La découverte que l’anesthésique kétamine peut aider les personnes souffrant de dépression sévère a suscité l’espoir de trouver de nouvelles options de traitement pour la maladie. Des chercheurs du Karolinska Institutet en Suède ont maintenant identifié de nouvelles connaissances mécaniques sur la façon dont le médicament exerce son effet antidépresseur. Les résultats ont été publiés dans la revue Psychiatrie Moléculaire.
Selon l’Organisation mondiale de la santé, la dépression est l’une des principales causes d’invalidité dans le monde et la maladie touche plus de 360 millions de personnes chaque année.
Le risque de souffrance est affecté à la fois par des facteurs génétiques et environnementaux. Les antidépresseurs les plus couramment prescrits, tels que les ISRS, affectent la signalisation nerveuse via les monoamines dans le cerveau. Cependant, ces médicaments peuvent mettre beaucoup de temps à aider, et plus de 30 pour cent des personnes atteintes ne ressentent aucun soulagement.
Le besoin de nouveaux types d’antidépresseurs à action plus rapide et à effet plus large est donc considérable. Une percée importante est l’anesthésique kétamine, qui est enregistré depuis quelques années sous la forme d’un spray nasal pour le traitement de la dépression réfractaire.
Contrairement aux antidépresseurs classiques, la kétamine affecte la signalisation nerveuse qui se produit via le système glutamate, mais on ne sait pas exactement comment l’effet antidépresseur est médié. Lorsque le médicament a un effet, il soulage très rapidement les symptômes dépressifs et les pensées suicidaires.
Cependant, la kétamine peut provoquer des effets secondaires indésirables tels que des hallucinations et des délires et il peut y avoir un risque d’abus, des médecines alternatives sont donc nécessaires. Les chercheurs veulent mieux comprendre le fonctionnement de la kétamine afin de trouver des substances qui peuvent avoir le même effet rapide mais sans les effets secondaires.

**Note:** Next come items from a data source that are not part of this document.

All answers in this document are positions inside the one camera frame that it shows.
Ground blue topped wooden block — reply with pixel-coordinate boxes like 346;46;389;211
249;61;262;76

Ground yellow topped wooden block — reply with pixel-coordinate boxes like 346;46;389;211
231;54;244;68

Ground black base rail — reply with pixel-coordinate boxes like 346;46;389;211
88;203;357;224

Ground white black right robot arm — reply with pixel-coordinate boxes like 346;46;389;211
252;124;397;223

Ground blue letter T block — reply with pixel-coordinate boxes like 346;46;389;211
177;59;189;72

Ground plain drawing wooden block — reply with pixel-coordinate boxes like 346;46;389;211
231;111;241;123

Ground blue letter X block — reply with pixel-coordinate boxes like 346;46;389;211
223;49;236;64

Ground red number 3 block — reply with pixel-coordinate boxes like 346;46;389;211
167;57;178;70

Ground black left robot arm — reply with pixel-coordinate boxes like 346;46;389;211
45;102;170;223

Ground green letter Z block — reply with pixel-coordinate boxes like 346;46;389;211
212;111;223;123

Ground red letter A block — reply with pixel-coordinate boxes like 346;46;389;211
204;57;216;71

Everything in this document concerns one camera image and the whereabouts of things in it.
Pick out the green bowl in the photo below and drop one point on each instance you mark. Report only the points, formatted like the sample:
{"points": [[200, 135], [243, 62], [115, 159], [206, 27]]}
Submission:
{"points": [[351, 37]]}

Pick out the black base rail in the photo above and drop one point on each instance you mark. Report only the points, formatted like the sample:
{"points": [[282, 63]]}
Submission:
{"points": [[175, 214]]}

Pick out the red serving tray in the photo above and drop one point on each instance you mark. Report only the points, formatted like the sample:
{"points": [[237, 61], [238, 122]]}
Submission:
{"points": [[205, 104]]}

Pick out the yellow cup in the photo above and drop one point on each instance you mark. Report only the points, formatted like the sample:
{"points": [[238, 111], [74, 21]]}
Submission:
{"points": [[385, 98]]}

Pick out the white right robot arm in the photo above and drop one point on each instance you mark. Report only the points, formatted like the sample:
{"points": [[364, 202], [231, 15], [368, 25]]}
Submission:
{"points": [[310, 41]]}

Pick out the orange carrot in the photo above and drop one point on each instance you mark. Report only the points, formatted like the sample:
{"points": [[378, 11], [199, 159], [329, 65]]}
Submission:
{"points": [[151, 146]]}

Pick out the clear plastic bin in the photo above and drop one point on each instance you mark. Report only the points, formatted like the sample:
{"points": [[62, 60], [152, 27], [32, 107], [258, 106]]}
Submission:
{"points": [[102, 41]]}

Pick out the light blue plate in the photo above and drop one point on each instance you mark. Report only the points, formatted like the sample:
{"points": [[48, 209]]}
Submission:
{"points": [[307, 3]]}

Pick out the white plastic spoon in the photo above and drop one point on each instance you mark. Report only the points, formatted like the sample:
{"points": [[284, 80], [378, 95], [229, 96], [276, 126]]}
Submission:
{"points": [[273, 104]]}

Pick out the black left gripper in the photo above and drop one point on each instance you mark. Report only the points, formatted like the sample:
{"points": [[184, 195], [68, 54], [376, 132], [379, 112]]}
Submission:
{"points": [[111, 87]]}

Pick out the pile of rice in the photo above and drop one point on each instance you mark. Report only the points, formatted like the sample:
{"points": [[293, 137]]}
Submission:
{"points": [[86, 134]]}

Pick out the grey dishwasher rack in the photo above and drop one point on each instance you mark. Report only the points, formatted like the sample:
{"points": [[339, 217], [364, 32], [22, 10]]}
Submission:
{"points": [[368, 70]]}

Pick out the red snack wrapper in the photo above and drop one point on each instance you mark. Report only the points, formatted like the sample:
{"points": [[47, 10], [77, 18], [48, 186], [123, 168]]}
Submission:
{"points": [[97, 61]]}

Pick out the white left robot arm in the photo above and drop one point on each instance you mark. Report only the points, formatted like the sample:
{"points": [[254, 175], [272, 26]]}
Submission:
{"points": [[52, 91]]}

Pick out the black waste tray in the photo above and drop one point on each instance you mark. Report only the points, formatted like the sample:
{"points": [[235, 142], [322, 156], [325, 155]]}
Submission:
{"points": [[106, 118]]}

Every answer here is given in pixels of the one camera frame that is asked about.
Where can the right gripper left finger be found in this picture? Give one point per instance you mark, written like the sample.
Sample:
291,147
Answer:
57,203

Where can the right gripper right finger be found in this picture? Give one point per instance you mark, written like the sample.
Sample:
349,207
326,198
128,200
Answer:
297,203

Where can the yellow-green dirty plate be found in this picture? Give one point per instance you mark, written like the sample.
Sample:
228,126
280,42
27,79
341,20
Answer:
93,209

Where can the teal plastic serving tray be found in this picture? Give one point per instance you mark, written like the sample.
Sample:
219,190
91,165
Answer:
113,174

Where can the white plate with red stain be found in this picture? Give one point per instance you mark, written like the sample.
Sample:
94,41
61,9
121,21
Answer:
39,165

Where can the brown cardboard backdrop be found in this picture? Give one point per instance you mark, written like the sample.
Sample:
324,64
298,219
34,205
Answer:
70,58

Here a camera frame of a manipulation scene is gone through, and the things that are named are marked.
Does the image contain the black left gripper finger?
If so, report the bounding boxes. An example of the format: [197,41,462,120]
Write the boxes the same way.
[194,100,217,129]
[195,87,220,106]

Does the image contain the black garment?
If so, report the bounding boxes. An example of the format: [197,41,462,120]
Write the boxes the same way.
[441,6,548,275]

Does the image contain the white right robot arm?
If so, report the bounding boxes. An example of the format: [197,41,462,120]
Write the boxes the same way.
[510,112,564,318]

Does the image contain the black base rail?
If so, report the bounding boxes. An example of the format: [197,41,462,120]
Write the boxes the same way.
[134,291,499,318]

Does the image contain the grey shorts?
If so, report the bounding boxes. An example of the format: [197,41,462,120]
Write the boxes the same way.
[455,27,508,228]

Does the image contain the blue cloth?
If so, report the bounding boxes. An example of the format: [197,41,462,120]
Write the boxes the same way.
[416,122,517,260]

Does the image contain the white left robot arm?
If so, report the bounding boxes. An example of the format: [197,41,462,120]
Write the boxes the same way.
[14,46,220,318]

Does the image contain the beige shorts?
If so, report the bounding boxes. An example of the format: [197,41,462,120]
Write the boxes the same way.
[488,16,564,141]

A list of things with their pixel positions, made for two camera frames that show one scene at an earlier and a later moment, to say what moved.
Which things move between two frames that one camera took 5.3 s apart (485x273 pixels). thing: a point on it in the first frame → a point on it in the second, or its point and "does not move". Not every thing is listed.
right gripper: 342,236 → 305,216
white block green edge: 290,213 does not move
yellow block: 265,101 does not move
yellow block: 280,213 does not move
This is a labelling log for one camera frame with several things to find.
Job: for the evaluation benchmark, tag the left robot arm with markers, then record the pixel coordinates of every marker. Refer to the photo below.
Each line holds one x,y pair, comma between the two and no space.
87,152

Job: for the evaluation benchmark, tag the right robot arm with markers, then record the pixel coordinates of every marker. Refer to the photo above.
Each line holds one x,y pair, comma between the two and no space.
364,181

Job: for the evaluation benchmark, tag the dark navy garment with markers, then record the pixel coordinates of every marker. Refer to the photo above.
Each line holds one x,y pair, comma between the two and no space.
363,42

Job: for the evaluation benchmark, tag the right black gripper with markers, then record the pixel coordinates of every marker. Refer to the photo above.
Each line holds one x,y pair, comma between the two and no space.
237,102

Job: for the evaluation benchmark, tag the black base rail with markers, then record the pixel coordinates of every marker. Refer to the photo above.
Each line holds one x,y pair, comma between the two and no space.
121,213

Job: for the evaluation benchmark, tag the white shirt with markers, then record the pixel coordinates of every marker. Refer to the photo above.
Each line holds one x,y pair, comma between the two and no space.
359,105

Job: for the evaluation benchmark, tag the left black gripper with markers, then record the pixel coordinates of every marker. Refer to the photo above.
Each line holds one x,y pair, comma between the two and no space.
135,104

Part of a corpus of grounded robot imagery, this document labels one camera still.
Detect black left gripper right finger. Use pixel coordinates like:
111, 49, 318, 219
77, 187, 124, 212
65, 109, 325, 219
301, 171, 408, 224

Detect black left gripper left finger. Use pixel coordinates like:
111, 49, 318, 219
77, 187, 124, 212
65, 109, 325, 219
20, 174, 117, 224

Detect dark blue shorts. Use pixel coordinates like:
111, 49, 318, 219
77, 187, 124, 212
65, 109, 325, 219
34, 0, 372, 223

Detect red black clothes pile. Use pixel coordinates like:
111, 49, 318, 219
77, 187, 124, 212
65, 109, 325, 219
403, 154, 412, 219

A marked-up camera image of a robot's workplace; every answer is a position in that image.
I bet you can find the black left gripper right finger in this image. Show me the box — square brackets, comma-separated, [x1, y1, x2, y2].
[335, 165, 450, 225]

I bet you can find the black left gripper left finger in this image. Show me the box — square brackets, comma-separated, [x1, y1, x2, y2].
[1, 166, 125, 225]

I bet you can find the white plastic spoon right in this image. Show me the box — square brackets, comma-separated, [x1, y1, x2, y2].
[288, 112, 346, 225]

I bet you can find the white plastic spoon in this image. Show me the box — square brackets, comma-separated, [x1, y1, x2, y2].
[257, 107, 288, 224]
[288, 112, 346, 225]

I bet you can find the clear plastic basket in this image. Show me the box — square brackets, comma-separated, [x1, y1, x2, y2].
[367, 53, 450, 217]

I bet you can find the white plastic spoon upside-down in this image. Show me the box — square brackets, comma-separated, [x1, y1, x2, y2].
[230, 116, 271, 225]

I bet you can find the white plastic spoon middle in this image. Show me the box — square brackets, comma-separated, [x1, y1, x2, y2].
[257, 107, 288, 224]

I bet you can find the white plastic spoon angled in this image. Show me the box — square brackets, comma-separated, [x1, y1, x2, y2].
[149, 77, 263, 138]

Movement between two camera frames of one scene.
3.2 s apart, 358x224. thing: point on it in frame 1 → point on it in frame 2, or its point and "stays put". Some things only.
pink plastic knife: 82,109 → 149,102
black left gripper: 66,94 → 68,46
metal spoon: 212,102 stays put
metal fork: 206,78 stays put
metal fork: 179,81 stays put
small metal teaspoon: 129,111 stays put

Dans une nouvelle étude, des chercheurs du Karolinska Institutet ont approfondi leurs recherches sur les mécanismes moléculaires sous-jacents aux effets antidépresseurs de la kétamine. En utilisant des expériences sur des cellules et des souris, les chercheurs ont pu montrer que la kétamine réduisait l’activité présynaptique et la libération persistante du neurotransmetteur glutamate.
Une libération élevée de glutamate a été liée au stress, à la dépression et à d’autres troubles de l’humeur, donc une baisse des niveaux de glutamate peut expliquer certains des effets de la kétamine. »
Per Svenningsson, professeur, Département de neurosciences cliniques, Karolinska Institutet, dernier auteur de l’étude
Lorsque les signaux nerveux sont transmis, la transmission d’un neurone à l’autre se fait via les synapses, un petit espace où les deux neurones se rencontrent.
Les chercheurs ont pu voir que la kétamine stimulait directement les récepteurs AMPA, qui sont post-synaptiques, c’est-à-dire la partie de la cellule nerveuse qui reçoit les signaux, ce qui entraîne une libération accrue du neurotransmetteur adénosine qui inhibe la libération présynaptique de glutamate.
Les effets de la kétamine pourraient être contrecarrés par les chercheurs en inhibant les récepteurs présynaptiques de l’adénosine A1.
« Cela suggère que l’action antidépressive de la kétamine peut être régulée par un mécanisme de rétroaction. Ce sont de nouvelles connaissances qui peuvent expliquer certains des effets rapides de la kétamine », explique Per Svenningsson.
En collaboration avec l’Université Rockefeller, le même groupe de recherche a également récemment rendu compte du mécanisme de la maladie dans la dépression. Les résultats, également publiés dans la revue Molecular Psychiatry, montrent comment la molécule p11 joue un rôle important dans l’apparition de la dépression en affectant les cellules situées à la surface de la cavité cérébrale, les cellules épendymaires et le flux de liquide céphalo-rachidien.